Task statement
Among the entries below, count the lines containing the string "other". Only the count is needed.

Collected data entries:

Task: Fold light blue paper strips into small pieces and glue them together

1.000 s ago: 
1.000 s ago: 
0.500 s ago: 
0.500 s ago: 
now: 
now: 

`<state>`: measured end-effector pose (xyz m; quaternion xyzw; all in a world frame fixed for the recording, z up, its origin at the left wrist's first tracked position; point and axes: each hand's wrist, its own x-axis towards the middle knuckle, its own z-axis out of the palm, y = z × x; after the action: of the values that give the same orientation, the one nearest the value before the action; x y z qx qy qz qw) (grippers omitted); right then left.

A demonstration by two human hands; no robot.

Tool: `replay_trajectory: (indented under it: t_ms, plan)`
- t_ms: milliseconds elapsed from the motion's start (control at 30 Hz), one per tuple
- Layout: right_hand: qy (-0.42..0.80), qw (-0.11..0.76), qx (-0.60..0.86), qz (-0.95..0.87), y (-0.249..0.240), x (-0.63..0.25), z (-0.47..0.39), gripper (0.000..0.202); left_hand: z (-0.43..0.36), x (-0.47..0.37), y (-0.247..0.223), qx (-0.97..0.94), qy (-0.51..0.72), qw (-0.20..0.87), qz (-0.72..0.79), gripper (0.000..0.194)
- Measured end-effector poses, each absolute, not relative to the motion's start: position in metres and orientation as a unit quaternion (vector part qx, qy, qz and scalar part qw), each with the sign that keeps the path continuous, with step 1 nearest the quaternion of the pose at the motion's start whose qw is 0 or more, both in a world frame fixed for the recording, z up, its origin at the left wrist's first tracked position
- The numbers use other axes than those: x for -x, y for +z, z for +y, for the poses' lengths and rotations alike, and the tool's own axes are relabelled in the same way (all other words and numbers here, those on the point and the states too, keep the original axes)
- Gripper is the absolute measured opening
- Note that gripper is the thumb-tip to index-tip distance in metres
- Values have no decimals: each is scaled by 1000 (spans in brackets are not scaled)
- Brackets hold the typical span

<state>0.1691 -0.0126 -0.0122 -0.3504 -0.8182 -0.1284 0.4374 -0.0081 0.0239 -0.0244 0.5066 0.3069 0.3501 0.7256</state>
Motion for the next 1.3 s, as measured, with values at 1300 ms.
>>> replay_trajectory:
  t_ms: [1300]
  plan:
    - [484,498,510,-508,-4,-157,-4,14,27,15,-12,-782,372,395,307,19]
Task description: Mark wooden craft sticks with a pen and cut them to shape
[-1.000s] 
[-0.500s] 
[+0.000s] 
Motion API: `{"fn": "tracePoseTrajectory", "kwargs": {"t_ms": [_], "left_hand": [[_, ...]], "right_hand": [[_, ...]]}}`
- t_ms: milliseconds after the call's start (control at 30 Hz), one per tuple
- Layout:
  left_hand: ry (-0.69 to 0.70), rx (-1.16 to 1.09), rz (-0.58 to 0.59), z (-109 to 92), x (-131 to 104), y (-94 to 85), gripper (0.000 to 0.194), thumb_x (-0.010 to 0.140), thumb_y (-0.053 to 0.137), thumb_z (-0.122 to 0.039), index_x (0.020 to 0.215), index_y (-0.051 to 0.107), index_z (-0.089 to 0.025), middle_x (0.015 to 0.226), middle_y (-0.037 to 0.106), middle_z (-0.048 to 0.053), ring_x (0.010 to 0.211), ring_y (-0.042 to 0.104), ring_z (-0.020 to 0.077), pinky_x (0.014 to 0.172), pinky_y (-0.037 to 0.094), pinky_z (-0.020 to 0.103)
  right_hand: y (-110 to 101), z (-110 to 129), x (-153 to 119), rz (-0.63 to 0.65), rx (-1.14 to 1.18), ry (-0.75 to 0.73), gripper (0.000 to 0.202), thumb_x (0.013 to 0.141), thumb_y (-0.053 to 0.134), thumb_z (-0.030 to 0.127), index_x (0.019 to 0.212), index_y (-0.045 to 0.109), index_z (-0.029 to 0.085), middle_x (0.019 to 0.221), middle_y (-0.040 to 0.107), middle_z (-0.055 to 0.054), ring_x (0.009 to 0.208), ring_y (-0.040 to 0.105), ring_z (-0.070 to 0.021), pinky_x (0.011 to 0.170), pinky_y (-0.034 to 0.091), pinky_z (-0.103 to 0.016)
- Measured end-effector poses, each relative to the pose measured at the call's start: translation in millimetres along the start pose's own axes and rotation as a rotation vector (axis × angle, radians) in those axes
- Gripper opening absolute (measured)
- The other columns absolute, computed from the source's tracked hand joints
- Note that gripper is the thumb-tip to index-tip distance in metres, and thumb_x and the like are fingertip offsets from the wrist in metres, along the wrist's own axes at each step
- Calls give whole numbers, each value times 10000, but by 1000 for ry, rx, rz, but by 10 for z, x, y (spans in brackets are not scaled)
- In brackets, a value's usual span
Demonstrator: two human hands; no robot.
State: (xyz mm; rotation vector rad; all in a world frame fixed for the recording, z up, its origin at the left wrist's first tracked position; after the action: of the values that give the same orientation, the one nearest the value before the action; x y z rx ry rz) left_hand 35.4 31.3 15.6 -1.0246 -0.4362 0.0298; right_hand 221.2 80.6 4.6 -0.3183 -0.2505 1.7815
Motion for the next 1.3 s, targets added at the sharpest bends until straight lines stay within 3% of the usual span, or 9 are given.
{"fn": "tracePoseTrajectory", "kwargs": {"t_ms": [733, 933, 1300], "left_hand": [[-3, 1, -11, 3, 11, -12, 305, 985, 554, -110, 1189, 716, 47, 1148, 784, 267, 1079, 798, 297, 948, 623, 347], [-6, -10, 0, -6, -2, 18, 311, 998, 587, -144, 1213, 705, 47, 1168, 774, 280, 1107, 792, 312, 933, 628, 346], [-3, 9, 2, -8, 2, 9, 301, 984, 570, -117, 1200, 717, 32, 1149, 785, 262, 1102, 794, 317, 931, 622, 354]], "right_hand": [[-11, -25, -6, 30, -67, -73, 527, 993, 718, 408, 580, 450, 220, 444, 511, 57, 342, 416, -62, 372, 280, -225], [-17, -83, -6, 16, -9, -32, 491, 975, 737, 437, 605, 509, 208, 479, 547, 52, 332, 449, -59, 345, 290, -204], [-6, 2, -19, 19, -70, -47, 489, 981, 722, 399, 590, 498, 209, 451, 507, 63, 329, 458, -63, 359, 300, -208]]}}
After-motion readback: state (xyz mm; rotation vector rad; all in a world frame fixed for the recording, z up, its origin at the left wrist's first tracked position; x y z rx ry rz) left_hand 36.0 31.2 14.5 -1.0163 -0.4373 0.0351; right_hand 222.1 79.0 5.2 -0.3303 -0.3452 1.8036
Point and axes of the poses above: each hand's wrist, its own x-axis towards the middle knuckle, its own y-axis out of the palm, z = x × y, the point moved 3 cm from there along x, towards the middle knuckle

Answer to this task
2